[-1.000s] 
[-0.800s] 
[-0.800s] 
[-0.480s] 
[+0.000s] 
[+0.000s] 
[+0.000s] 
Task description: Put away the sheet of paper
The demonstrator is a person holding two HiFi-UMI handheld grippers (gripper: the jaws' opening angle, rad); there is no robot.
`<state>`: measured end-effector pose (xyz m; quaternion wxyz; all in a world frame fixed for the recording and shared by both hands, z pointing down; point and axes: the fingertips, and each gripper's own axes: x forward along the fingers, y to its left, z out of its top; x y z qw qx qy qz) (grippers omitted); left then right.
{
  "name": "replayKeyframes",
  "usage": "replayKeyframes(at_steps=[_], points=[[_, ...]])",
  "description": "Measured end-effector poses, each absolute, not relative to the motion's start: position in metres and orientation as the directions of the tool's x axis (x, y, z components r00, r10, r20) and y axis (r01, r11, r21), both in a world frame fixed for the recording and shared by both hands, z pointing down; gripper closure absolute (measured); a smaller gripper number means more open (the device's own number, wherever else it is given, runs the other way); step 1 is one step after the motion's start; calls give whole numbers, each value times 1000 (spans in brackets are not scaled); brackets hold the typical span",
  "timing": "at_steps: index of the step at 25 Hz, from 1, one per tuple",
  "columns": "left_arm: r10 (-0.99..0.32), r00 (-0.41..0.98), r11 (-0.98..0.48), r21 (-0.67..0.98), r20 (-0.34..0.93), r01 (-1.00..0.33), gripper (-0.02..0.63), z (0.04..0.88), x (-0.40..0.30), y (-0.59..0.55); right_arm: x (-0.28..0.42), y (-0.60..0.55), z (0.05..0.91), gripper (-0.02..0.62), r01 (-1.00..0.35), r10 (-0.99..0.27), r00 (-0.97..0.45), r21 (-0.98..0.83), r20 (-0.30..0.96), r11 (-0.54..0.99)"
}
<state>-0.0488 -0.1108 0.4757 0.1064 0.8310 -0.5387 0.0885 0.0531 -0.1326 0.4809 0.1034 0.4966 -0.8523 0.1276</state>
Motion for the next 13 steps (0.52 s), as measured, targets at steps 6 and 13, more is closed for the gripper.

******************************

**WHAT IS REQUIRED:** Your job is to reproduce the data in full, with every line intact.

**WRITTEN RESPONSE:**
[-1.000s] 
[-0.800s] 
[-0.800s] 
[-0.480s] 
[+0.000s] 
[+0.000s] 
[+0.000s] 
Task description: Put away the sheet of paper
The demonstrator is a person holding two HiFi-UMI handheld grippers (gripper: the jaws' opening angle, rad); there is no robot.
`<state>`: measured end-effector pose (xyz m; quaternion wxyz; all in a world frame fixed for the recording and shared by both hands, z pointing down; point and axes: the fingertips, and each gripper's own axes: x forward along the fingers, y to its left, z out of its top; x y z qw qx qy qz) (grippers omitted); left then right.
{
  "name": "replayKeyframes",
  "usage": "replayKeyframes(at_steps=[_], points=[[_, ...]])",
  "description": "Measured end-effector poses, each absolute, not relative to the motion's start: position in metres and orientation as the directions of the tool's x axis (x, y, z components r00, r10, r20) and y axis (r01, r11, r21), both in a world frame fixed for the recording and shared by both hands, z pointing down; gripper closure absolute (measured); a smaller gripper number means more open (the device's own number, wherever else it is given, runs the other way); step 1 is one step after the motion's start; calls give whole numbers, each value times 1000 (spans in brackets are not scaled); brackets hold the typical span",
  "timing": "at_steps: index of the step at 25 Hz, from 1, one per tuple",
  "columns": "left_arm: r10 (-0.99..0.32), r00 (-0.41..0.98), r11 (-0.98..0.48), r21 (-0.67..0.98), r20 (-0.34..0.93), r01 (-1.00..0.33), gripper (-0.02..0.63), z (0.04..0.88), x (-0.40..0.30), y (-0.59..0.55); right_arm: x (-0.28..0.42), y (-0.60..0.55), z (0.05..0.91), gripper (-0.02..0.62), r01 (-1.00..0.35), r10 (-0.99..0.27), r00 (-0.97..0.45), r21 (-0.98..0.83), r20 (-0.30..0.96), r11 (-0.54..0.99)"
}
<state>-0.0488 -0.1108 0.4757 0.1064 0.8310 -0.5387 0.0885 0.0531 -0.1326 0.4809 0.1034 0.4966 -0.8523 0.1276</state>
Motion for the next 13 steps (0.52 s), as measured, targets at steps 6 and 13, more is closed for the gripper.

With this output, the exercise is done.